DATA PROVIDED
__________________________________________________
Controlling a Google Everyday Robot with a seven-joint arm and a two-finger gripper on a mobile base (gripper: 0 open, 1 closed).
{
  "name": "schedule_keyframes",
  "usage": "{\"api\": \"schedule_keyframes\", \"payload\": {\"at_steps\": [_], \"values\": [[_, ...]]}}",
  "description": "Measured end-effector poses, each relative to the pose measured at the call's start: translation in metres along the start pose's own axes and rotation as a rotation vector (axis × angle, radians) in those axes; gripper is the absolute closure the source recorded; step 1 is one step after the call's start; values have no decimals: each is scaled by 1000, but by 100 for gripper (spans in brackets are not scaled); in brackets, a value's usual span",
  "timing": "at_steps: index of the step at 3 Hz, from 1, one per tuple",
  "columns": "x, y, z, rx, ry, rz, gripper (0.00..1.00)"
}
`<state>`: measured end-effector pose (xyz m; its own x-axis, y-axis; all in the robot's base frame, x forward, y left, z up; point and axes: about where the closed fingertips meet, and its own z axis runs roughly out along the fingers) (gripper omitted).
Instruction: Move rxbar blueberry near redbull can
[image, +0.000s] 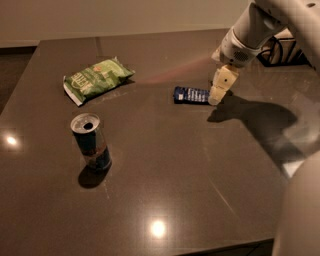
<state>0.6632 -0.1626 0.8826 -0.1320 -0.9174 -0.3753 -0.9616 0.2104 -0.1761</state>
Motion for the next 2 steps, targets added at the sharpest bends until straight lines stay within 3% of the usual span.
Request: {"api": "schedule_keyframes", "payload": {"at_steps": [2], "values": [[-15,-1,40,-81,1,-23,0]]}}
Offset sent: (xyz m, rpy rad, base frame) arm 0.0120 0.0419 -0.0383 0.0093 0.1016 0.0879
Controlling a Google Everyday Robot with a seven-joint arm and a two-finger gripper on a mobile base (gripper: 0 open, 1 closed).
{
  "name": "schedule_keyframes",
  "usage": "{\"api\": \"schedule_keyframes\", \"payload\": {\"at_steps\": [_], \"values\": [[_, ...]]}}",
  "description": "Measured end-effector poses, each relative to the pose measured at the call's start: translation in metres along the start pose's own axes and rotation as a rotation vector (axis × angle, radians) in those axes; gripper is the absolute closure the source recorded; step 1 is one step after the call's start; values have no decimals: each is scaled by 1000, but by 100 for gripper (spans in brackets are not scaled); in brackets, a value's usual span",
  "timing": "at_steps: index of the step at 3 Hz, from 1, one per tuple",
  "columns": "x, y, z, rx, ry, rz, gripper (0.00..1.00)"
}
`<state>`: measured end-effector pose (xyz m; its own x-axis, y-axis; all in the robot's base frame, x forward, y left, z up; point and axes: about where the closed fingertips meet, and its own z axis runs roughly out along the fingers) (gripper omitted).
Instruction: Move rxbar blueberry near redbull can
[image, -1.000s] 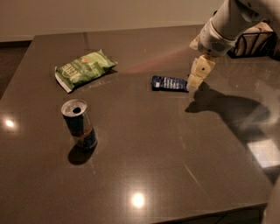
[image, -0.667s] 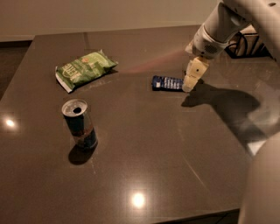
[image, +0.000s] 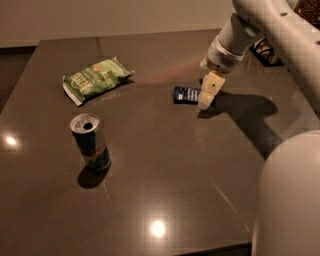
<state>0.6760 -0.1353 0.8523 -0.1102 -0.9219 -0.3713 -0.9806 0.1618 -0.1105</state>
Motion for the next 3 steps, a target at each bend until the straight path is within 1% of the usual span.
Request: {"api": "schedule_keyframes", "payload": {"at_steps": [1,3], "values": [[-6,3,12,-31,1,-13,17],[-19,11,15,-59,-15,-50,63]]}}
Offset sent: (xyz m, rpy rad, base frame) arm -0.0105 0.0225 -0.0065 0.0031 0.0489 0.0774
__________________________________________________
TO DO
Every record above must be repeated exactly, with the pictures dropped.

ANSWER SECTION
Controlling a Google Everyday Robot with a seven-joint arm and a two-finger gripper on a mobile base (gripper: 0 open, 1 closed).
{
  "name": "schedule_keyframes",
  "usage": "{\"api\": \"schedule_keyframes\", \"payload\": {\"at_steps\": [_], \"values\": [[_, ...]]}}",
  "description": "Measured end-effector poses, each relative to the pose measured at the call's start: translation in metres along the start pose's own axes and rotation as a rotation vector (axis × angle, radians) in those axes; gripper is the absolute closure the source recorded; step 1 is one step after the call's start; values have no decimals: each is scaled by 1000, but by 100 for gripper (spans in brackets are not scaled); in brackets, a value's usual span",
  "timing": "at_steps: index of the step at 3 Hz, from 1, one per tuple",
  "columns": "x, y, z, rx, ry, rz, gripper (0.00..1.00)"
}
`<state>`: measured end-effector pose (xyz m; its own x-axis, y-axis; all in the robot's base frame, x forward, y left, z up; point and axes: about where the closed fingertips meet, and its own z axis runs roughly out along the fingers) (gripper omitted).
Instruction: Move rxbar blueberry near redbull can
[image, +0.000s] 
<state>0.6632 -0.1626 0.8826 -0.1320 -0.9174 -0.3753 -0.9616 0.2104 -0.1761</state>
Motion for the next 2 steps, targets added at the sharpest bends until straight lines stay within 3% of the usual span.
Request: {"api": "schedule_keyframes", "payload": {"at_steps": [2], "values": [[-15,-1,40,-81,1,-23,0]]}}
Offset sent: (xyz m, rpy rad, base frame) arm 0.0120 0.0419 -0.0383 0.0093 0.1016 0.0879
Controlling a Google Everyday Robot with a seven-joint arm and a two-finger gripper on a mobile base (gripper: 0 open, 1 closed).
{
  "name": "schedule_keyframes",
  "usage": "{\"api\": \"schedule_keyframes\", \"payload\": {\"at_steps\": [_], \"values\": [[_, ...]]}}",
  "description": "Measured end-effector poses, each relative to the pose measured at the call's start: translation in metres along the start pose's own axes and rotation as a rotation vector (axis × angle, radians) in those axes; gripper is the absolute closure the source recorded; step 1 is one step after the call's start; values have no decimals: each is scaled by 1000, but by 100 for gripper (spans in brackets are not scaled); in brackets, a value's usual span",
  "timing": "at_steps: index of the step at 3 Hz, from 1, one per tuple",
  "columns": "x, y, z, rx, ry, rz, gripper (0.00..1.00)"
}
`<state>`: measured end-effector pose (xyz m; its own x-axis, y-axis; all in the robot's base frame, x forward, y left, z up; point and axes: about where the closed fingertips meet, and its own z axis runs roughly out along the fingers) (gripper omitted).
Instruction: Move rxbar blueberry near redbull can
[image, -1.000s] 
[image, -0.667s] 
[image, +0.000s] 
<state>0.6760 -0.1353 0.8523 -0.1102 -0.9219 -0.3713 -0.9806 0.1618 -0.1105</state>
Motion for the next 3 steps, a target at each bend until the straight path is within 1% of the usual span.
Request: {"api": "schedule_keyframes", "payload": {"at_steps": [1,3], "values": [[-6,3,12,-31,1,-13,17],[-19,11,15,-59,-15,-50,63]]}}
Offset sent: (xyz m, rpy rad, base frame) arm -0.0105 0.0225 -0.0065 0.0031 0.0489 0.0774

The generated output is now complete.